Line count for "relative": give how many lines in the data below contain it, with no other words.

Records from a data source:
**********

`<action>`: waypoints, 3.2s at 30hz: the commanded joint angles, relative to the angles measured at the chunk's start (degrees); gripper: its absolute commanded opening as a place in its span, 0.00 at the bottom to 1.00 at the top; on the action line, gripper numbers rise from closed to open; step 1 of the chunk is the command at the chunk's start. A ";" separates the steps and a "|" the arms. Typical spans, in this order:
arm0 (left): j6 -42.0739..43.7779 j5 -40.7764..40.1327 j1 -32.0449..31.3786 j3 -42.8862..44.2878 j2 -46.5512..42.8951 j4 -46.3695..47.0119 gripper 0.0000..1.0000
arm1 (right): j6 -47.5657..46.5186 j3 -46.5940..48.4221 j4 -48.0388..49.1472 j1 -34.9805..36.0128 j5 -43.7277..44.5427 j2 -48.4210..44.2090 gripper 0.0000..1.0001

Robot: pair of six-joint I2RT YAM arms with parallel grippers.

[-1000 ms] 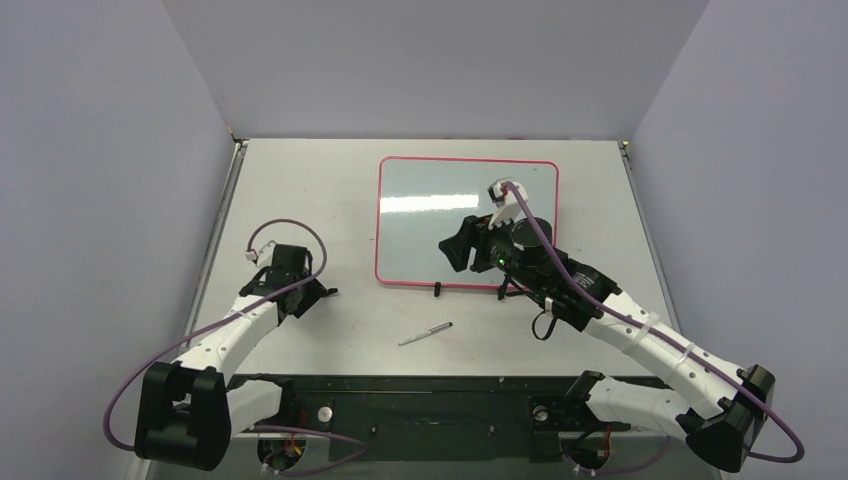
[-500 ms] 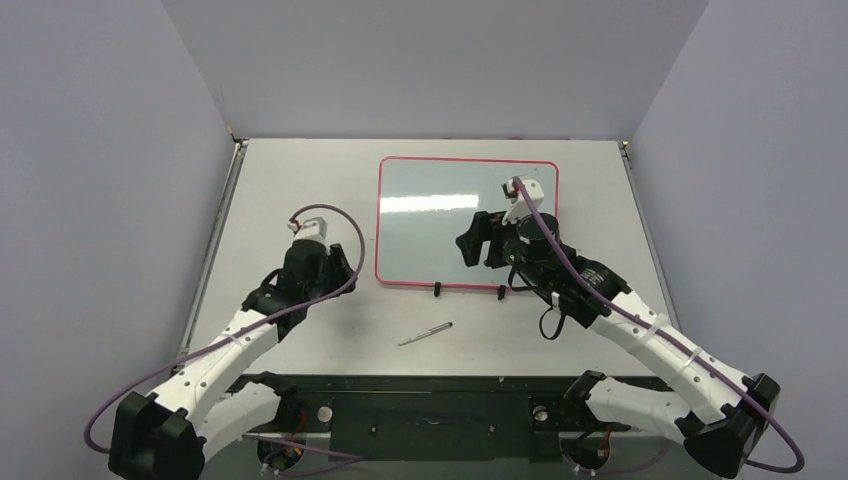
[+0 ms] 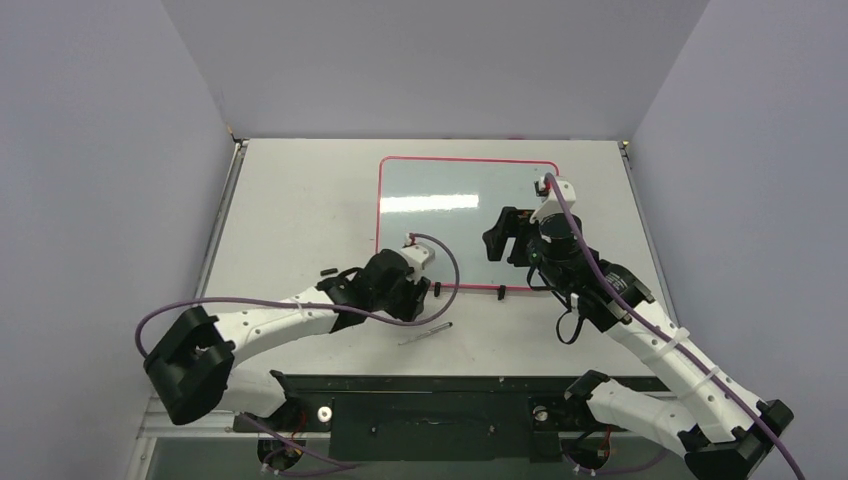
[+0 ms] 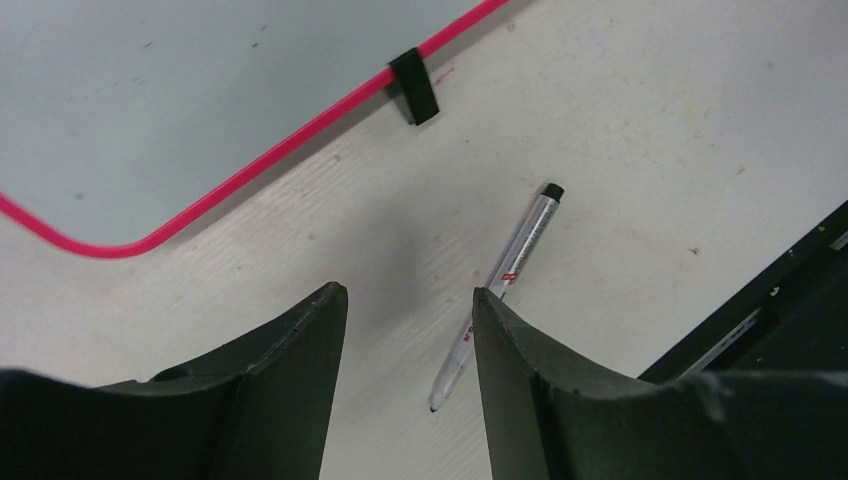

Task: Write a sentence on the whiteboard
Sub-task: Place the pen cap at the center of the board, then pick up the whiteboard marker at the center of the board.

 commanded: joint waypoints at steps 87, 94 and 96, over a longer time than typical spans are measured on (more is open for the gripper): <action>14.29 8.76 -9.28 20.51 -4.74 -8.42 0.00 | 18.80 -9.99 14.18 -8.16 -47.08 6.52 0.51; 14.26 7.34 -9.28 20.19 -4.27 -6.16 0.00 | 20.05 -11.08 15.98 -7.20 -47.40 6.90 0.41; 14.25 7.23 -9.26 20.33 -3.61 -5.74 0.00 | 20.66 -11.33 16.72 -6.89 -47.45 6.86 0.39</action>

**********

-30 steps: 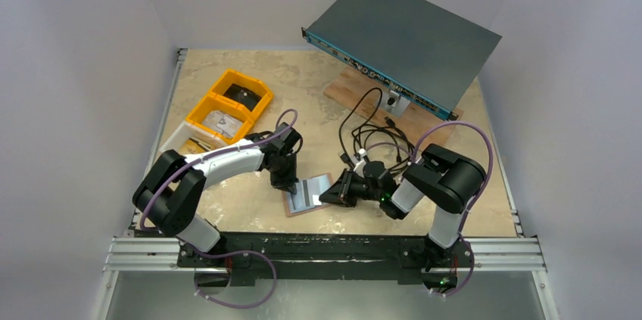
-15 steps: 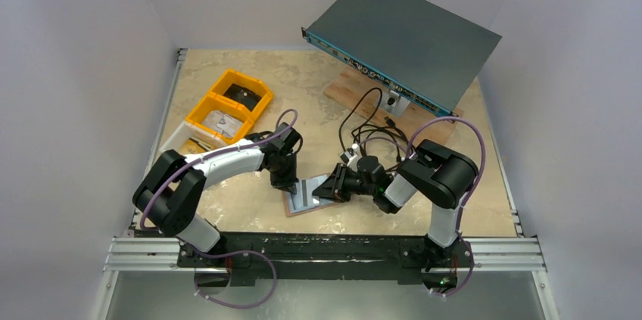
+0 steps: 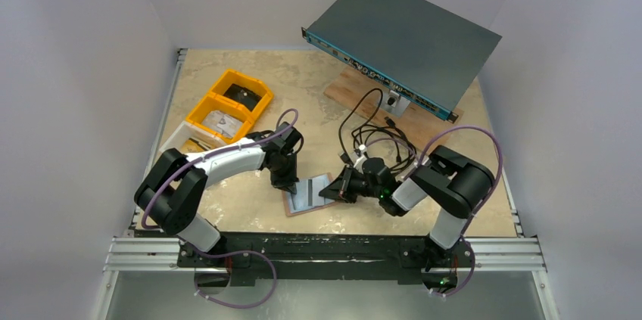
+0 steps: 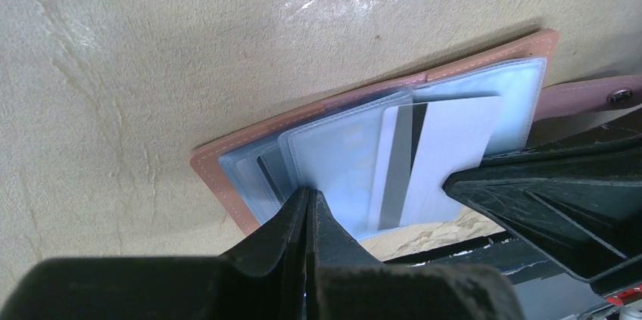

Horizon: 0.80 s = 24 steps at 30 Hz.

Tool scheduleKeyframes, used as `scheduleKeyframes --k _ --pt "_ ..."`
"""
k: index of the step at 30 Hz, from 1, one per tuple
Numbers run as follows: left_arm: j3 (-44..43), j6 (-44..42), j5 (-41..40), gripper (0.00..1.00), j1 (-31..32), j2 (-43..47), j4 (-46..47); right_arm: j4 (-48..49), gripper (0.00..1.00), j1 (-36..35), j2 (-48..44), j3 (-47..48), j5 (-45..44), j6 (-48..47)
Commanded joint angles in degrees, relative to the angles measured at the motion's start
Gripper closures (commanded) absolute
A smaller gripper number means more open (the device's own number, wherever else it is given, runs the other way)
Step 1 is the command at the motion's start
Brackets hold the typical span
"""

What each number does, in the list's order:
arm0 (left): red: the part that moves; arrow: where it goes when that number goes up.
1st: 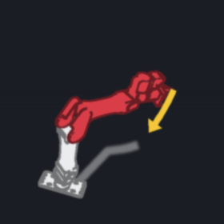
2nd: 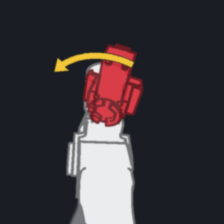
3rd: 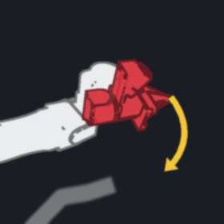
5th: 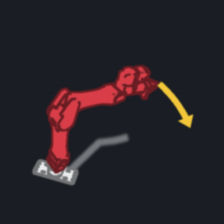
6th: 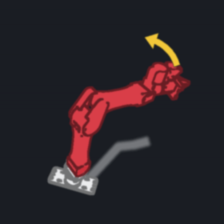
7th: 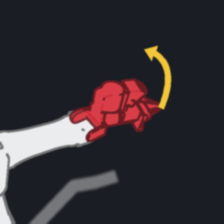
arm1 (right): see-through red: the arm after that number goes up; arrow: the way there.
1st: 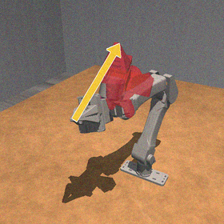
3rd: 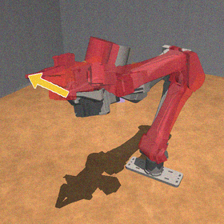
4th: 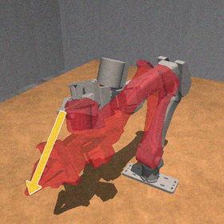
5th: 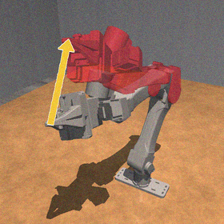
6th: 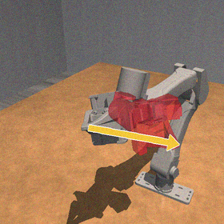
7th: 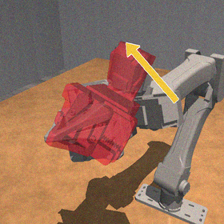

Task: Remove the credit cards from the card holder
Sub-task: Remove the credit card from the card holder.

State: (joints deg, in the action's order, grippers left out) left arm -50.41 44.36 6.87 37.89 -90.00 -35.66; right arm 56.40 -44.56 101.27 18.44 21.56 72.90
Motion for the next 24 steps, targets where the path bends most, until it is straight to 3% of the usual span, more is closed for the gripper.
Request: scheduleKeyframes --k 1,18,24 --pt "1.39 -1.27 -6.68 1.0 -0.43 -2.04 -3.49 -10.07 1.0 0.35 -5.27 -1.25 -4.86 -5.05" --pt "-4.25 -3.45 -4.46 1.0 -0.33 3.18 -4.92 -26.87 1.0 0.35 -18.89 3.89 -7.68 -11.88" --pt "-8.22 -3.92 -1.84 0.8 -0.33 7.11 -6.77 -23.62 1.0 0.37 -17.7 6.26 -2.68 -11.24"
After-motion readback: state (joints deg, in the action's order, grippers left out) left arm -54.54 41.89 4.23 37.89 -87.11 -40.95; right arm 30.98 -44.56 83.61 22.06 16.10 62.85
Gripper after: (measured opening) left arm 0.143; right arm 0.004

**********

YOUR SOLUTION: 2